There is a beauty in brokenness that unbroken things never attain. It is true of us too, for people are stronger at the broken places. If a bone is broken, and heals, the area of the break is stronger than the surrounding bone, and will not easily break again. We are stronger at the broken places; there is a beauty in brokenness. When we rise above adversity, we rise in quiet triumph, even if no one notices but ourselves.
This is your throne now. Your unconscious mind can return here whenever it wishes and know the secret of the wisdom of the Mountain King. You are more wonderful because you have suffered and survived. There is nobility within you.

Now you rise from the throne, and journey back. You depart the Throne Room, and move through the inn below. Yet this time the people there take note of you, and acknowledge you with a smile and a kind nod of the head. You leave the tower, and move through the cavern. You press yourself through the split in the rock and walk through the faire. The bridge awaits, and you cross it home.

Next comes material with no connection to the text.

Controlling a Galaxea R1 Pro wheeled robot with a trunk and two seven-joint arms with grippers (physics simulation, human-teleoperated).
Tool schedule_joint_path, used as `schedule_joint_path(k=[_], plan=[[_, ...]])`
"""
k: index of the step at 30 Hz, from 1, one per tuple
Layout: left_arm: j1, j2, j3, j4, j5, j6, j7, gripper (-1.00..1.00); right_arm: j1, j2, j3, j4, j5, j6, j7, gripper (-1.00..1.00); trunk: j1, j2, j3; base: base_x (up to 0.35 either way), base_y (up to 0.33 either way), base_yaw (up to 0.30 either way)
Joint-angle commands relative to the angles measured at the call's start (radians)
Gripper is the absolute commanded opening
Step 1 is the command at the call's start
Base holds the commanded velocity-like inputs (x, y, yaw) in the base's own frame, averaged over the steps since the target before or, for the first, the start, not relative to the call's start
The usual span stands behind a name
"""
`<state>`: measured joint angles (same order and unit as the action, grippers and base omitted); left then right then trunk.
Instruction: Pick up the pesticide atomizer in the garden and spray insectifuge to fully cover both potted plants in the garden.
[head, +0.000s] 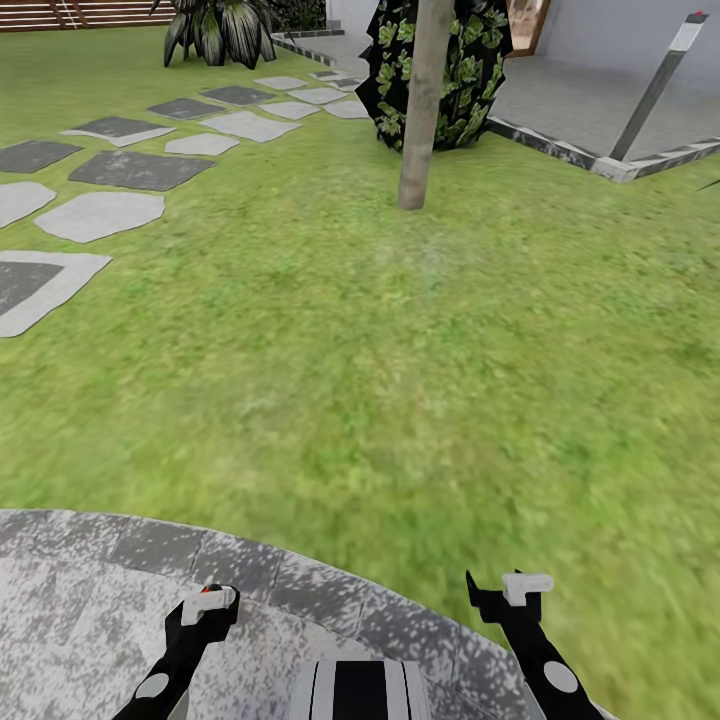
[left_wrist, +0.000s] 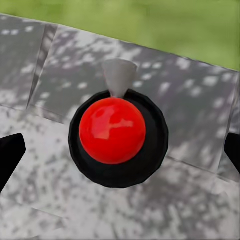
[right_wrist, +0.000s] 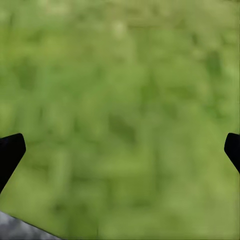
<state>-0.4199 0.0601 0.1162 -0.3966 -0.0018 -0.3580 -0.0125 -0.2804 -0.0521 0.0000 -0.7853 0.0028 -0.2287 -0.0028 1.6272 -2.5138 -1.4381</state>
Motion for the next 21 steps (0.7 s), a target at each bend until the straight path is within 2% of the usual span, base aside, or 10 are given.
schedule_joint_path(k=[1,7,8,21], plan=[[0.0,0.0,0.003,0.001,0.0,-0.004,-0.001,1.0,0.0,0.0,0.0,0.0,0.0,-0.003,0.0,1.0,0.0,0.0,-0.001,0.003,0.0,0.0],[0.0,0.001,0.003,0.001,0.0,-0.004,-0.001,1.0,0.0,0.0,0.0,-0.001,0.0,-0.003,0.0,1.0,0.0,0.0,-0.001,0.0,0.0,0.0],[0.0,0.0,0.003,0.001,0.0,-0.004,-0.001,-1.0,0.0,0.0,0.0,-0.001,0.0,-0.003,0.0,1.0,0.0,0.0,-0.001,0.0,0.0,0.0],[0.0,0.003,0.003,0.0,0.003,-0.005,-0.001,-1.0,0.0,0.0,0.0,0.0,0.0,-0.003,0.0,1.0,0.0,0.0,-0.001,0.0,0.0,0.0]])
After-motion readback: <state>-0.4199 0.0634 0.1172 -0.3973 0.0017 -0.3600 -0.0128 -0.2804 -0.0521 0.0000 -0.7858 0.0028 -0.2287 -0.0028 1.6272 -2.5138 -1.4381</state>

Now imagine yourself back in the theater, and the show has ended. The curtain descends and the lights come back on. You rise from your seat and find the aisle. You move up the aisle. As you move up the aisle you will count from 1 to 10. As you count from one to ten you allow your trance to gently lighten, until at about the time when you reach the count of 10. Then your eyes can open if they have not already, your mind can move back to ordinary awareness, and all of the parts of yourself can merge.

1, 2, 3, 4, 5, 6, 7, 8, 9, 10.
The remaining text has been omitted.